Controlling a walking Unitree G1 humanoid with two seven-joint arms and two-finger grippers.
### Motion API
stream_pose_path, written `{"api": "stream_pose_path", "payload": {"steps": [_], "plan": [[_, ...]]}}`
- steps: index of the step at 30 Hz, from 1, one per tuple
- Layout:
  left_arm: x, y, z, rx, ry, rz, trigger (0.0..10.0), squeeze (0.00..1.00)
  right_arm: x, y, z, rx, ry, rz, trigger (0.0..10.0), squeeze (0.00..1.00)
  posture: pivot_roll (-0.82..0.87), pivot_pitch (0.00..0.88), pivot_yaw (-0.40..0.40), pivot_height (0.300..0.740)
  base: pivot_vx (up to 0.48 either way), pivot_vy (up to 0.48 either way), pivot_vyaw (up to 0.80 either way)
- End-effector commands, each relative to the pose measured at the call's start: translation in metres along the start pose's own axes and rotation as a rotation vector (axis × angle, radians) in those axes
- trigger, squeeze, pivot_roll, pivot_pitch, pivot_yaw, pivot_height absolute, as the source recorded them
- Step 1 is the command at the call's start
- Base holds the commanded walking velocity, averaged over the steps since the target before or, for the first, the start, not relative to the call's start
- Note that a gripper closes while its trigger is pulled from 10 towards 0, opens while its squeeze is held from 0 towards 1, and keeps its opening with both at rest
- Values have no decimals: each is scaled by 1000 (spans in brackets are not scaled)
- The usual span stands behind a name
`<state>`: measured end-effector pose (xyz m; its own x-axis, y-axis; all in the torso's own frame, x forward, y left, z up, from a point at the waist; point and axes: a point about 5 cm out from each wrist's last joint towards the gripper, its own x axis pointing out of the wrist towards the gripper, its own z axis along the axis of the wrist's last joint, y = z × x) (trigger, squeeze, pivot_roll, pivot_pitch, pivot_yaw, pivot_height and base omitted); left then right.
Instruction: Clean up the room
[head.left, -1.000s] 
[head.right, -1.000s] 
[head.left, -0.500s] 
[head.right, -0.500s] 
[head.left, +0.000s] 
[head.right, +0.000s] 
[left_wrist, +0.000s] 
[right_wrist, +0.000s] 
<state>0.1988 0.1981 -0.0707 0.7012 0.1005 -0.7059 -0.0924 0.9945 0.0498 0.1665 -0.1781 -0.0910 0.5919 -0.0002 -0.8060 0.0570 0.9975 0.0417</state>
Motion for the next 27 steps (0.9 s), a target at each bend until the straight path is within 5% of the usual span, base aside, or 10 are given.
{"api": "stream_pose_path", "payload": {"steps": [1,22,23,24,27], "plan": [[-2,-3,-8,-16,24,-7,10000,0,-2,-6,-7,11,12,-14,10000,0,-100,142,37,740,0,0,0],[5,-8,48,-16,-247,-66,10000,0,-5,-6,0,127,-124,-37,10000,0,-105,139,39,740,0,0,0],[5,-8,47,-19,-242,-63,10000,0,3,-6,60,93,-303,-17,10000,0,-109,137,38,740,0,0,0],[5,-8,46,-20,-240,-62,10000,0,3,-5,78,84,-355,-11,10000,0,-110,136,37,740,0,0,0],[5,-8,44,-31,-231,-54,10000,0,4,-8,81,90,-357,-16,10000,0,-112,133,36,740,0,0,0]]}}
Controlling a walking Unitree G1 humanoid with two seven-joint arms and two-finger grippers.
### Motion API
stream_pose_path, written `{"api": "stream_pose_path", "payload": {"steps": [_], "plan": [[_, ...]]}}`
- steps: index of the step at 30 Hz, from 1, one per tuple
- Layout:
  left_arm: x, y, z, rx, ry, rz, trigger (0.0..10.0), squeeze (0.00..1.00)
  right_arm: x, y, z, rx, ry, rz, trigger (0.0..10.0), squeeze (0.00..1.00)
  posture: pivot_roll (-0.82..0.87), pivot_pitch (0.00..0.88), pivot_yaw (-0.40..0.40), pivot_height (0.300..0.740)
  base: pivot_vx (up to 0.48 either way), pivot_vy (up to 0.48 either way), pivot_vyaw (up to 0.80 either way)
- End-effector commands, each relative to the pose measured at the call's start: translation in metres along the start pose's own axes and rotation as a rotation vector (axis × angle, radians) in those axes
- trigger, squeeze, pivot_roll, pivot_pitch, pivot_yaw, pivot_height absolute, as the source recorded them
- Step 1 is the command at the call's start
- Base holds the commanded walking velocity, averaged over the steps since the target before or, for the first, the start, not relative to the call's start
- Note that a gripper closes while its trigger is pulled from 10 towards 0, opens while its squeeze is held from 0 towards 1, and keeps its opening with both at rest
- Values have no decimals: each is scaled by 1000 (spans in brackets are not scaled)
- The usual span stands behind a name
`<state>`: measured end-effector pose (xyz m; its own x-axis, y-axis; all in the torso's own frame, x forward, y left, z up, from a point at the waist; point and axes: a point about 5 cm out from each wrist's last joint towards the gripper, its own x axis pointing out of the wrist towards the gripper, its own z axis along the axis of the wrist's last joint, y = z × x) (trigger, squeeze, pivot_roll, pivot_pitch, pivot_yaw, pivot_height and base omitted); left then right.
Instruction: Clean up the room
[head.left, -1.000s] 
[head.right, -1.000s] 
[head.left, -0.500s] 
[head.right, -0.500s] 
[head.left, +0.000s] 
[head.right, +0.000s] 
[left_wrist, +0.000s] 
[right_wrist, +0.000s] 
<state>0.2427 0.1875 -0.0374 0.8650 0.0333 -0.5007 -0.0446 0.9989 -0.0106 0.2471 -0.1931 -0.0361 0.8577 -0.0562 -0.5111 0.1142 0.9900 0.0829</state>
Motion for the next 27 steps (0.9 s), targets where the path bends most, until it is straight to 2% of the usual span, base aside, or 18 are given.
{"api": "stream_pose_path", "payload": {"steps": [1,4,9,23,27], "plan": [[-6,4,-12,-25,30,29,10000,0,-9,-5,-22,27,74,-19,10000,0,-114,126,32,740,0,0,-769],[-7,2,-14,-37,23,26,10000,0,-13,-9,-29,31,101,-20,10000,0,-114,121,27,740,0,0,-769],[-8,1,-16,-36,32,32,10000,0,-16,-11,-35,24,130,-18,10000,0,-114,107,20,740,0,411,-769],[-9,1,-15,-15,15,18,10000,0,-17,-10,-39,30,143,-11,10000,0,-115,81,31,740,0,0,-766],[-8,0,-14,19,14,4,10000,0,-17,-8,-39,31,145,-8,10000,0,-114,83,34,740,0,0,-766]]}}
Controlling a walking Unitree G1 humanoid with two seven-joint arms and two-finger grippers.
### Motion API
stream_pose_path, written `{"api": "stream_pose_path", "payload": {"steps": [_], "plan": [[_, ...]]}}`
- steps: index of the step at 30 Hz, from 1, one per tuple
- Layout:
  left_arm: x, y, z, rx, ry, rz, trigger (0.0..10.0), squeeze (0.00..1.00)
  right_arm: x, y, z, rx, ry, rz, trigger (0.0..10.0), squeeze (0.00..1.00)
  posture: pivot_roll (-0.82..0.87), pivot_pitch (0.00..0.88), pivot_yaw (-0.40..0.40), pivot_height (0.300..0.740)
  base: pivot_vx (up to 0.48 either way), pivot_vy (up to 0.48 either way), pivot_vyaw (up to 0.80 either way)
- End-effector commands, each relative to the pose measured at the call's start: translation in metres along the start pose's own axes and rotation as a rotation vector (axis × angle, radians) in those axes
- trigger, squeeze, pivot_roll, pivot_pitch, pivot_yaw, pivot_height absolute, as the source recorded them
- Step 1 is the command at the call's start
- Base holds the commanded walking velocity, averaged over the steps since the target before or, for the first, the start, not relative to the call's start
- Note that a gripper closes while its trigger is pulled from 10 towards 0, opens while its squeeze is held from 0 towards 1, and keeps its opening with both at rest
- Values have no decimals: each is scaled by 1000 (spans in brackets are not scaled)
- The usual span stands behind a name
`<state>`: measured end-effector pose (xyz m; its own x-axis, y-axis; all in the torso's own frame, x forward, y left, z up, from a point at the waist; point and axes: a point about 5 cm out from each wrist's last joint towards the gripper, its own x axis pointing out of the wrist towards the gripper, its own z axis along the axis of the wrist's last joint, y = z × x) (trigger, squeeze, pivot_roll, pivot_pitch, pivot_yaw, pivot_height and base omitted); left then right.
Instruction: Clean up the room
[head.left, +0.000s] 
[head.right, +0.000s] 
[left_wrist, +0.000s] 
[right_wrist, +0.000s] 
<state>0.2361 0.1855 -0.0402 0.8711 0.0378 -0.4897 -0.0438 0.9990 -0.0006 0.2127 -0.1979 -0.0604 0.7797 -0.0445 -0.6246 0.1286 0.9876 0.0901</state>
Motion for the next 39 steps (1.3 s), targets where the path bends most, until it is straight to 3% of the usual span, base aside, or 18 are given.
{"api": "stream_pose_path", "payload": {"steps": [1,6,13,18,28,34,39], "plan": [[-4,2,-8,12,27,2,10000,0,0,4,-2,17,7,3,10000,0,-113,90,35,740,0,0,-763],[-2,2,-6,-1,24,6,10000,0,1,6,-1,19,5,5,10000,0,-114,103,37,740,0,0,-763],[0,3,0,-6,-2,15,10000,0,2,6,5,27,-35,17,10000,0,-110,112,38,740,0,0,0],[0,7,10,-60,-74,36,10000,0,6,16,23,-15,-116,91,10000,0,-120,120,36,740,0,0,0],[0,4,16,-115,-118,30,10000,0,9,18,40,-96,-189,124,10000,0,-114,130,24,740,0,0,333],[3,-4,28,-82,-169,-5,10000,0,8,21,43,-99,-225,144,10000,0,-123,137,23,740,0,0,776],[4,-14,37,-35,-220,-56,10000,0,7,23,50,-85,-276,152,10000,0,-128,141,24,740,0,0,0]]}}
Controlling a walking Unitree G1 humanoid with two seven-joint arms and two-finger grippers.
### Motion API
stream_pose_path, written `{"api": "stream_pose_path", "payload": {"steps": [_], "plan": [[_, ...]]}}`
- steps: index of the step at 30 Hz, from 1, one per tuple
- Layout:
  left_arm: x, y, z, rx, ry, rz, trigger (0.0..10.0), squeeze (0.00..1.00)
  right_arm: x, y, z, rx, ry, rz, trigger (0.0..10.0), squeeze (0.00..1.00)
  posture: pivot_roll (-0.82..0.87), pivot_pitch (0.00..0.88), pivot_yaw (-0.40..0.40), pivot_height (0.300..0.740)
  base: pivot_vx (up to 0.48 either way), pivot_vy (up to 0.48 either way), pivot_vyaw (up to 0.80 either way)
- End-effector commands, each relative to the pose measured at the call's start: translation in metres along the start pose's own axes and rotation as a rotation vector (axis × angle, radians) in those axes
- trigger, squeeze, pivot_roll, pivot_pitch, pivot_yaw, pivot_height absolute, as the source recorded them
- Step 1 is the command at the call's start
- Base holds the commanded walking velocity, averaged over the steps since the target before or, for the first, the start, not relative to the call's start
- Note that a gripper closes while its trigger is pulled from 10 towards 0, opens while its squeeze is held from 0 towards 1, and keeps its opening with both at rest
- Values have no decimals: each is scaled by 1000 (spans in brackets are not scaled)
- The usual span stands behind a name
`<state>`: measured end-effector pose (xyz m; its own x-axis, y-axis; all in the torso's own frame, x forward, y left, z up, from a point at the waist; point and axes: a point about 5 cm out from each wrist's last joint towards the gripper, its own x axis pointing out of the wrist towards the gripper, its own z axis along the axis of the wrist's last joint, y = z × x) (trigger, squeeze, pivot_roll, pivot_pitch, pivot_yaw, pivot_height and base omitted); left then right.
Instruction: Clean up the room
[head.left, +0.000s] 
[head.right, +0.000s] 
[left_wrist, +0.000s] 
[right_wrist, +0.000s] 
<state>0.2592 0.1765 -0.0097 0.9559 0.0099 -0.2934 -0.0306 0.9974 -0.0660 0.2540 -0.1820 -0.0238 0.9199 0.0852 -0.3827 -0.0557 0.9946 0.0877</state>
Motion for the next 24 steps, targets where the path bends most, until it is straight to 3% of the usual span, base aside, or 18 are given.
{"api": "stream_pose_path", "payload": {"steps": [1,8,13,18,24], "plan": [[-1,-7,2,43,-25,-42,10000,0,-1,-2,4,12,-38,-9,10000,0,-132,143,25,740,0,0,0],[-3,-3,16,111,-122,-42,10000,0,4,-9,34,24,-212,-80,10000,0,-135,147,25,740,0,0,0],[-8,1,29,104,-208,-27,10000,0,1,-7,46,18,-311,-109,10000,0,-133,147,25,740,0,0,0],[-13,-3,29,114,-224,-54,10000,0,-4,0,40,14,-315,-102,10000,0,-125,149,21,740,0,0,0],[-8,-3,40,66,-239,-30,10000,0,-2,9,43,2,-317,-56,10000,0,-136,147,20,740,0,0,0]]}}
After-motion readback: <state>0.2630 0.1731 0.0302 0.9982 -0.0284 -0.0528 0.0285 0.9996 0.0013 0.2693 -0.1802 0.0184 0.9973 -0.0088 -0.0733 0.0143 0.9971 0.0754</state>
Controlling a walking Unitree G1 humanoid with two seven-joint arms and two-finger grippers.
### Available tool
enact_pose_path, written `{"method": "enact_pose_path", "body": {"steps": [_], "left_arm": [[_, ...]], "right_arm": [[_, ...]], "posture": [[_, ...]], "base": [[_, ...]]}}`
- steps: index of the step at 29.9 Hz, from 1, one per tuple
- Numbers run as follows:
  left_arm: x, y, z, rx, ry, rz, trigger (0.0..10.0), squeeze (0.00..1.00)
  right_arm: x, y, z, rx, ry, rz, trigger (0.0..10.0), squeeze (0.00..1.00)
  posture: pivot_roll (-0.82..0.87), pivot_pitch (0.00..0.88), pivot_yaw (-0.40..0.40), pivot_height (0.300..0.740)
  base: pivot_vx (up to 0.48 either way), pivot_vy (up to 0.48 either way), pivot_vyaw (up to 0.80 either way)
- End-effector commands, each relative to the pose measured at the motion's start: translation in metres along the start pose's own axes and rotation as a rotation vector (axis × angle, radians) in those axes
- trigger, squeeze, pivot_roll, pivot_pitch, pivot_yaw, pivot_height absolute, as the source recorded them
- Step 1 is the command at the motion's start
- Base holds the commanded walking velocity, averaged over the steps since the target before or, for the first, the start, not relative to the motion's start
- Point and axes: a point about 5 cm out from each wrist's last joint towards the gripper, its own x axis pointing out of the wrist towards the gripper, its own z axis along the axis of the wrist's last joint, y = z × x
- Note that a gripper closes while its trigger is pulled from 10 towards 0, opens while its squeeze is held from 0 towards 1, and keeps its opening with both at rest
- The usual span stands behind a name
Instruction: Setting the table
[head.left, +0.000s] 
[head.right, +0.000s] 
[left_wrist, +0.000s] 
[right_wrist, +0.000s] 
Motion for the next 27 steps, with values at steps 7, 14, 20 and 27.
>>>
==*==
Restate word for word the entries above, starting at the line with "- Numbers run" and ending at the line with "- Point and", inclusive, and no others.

- Numbers run as follows:
  left_arm: x, y, z, rx, ry, rz, trigger (0.0..10.0), squeeze (0.00..1.00)
  right_arm: x, y, z, rx, ry, rz, trigger (0.0..10.0), squeeze (0.00..1.00)
  posture: pivot_roll (-0.82..0.87), pivot_pitch (0.00..0.88), pivot_yaw (-0.40..0.40), pivot_height (0.300..0.740)
  base: pivot_vx (up to 0.48 either way), pivot_vy (up to 0.48 either way), pivot_vyaw (up to 0.80 either way)
- End-effector commands, each relative to the pose measured at the motion's start: translation in metres along the start pose's own axes and rotation as a rotation vector (axis × angle, radians) in those axes
- trigger, squeeze, pivot_roll, pivot_pitch, pivot_yaw, pivot_height absolute, as the source recorded them
- Step 1 is the command at the motion's start
- Base holds the commanded walking velocity, averaged over the steps since the target before or, for the first, the start, not relative to the motion's start
- Point and axes: a point about 5 cm out from each wrist's last joint towards the gripper, its own x axis pointing out of the wrist towards the gripper, its own z axis along the axis of the wrist's last joint, y = z × x

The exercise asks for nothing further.